Die Franzosen lieben ihre Helden, aber sie lieben es auch, wenn sie sich daneben benehmen, wenn sie ihnen beim Scheitern zusehen können. Die öffentliche Bestrafung war für Depardieu – kurz vor seinem 75. Geburtstag am Mittwoch, den 27. Dezember – diesmal das Entfernen seiner Figur aus dem Pariser Wachsfigurenkabinett. Und Kulturministerin Rima Abdul-Malak hat ein Disziplinarverfahren gegen den Schauspieler eingeleitet, an dessen Ende der Ausschluss aus dem Orden der Ehrenlegion stehen könnte. Das veranlasste den französischen Präsidenten Emmanuel Macron, Depardieu in Schutz zu nehmen vor einer „Menschenjagd“.
Drei Anzeigen
Nun sind es aber nicht die in unterschiedlichen Schweregraden verstörenden Ausrutscher, nicht die Alkoholeskapaden, die schon einmal dazu führen können, dass er sich in einem Flugzeuggang erleichtern muss, nicht die gesammelten Staatsbürgerschaften von dubiosen Ländern wie Russland oder den Arabischen Emiraten, die es fraglich machen, ob Macron noch recht hat, wenn er sagt: „Frankreich ist stolz auf ihn“.
Vor wenigen Tagen hat sich eine weitere Frau gemeldet, die Depardieu sexuelle Gewalt vorwirft. Die spanische Journalistin gibt an, dass der Franzose sie 1995 bei einem Interview vergewaltigt haben soll. Es ist seine dritte Anzeige dieser Art. Zahlreiche weitere Frauen berichten von sexuellen Übergriffen. Depardieu bestreitet alles.
Seine oft als extravagante Manierismen gefeierten Ausbrüche sieht man nun in einem anderen Licht. Von der Schauspielkunst des Kolosses in mehr als 200 Filmen haben die vermuteten Verbrechen den Blick unwiederbringlich weggelenkt. Das muss besonders an einem runden Geburtstag, der sonst gern zur launigen Rückschau auf kreative Höhepunkte genutzt wird, leidvoll festgestellt werden.
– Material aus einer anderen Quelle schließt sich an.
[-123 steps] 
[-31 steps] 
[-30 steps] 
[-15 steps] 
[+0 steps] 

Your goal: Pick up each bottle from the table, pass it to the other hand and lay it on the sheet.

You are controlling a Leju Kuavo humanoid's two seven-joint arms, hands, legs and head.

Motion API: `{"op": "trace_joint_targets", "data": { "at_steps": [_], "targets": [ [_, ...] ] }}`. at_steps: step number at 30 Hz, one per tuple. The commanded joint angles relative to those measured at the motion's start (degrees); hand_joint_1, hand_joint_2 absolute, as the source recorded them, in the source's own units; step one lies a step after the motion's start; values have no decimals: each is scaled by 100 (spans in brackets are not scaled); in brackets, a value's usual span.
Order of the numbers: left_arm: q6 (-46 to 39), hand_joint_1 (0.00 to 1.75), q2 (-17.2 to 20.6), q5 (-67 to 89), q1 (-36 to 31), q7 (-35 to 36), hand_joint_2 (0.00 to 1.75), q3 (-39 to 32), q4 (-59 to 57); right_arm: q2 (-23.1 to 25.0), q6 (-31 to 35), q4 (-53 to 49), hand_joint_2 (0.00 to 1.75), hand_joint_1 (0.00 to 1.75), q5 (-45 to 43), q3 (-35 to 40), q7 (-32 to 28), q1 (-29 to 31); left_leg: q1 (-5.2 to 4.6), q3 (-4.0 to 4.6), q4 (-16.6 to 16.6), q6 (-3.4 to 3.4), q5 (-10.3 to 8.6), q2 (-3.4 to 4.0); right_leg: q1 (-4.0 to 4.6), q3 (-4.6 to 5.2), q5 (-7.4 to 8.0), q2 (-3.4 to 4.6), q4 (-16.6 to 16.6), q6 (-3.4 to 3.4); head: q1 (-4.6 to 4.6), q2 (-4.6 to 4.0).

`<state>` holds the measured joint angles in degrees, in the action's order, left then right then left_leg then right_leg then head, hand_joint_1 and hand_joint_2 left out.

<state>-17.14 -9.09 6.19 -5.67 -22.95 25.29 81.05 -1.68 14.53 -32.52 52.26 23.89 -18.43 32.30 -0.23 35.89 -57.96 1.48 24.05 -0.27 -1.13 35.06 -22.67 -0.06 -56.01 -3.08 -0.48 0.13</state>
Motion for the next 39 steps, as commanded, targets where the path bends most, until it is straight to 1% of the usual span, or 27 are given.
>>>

Verblasst ist, dass Depardieu allein heuer mit zwei Filmen im Kino war („Maigret“ und „Der Geschmack der kleinen Dinge“). Ausgeblichen die Erinnerung an seine vielen Auszeichnungen. Vergessen, dass er nicht nur „Obelix“, „Cyrano von Bergerac“ und „Der Graf von Montecristo“ war, sondern auch Protagonist einer besonders provokativen Phase des französischen Kinos der Siebziger Jahre, etwa „Die Ausgebufften“ von Betrand Blier.
Also all das, was Präsident Macron wieder mehr in Erinnerung rufen möchte.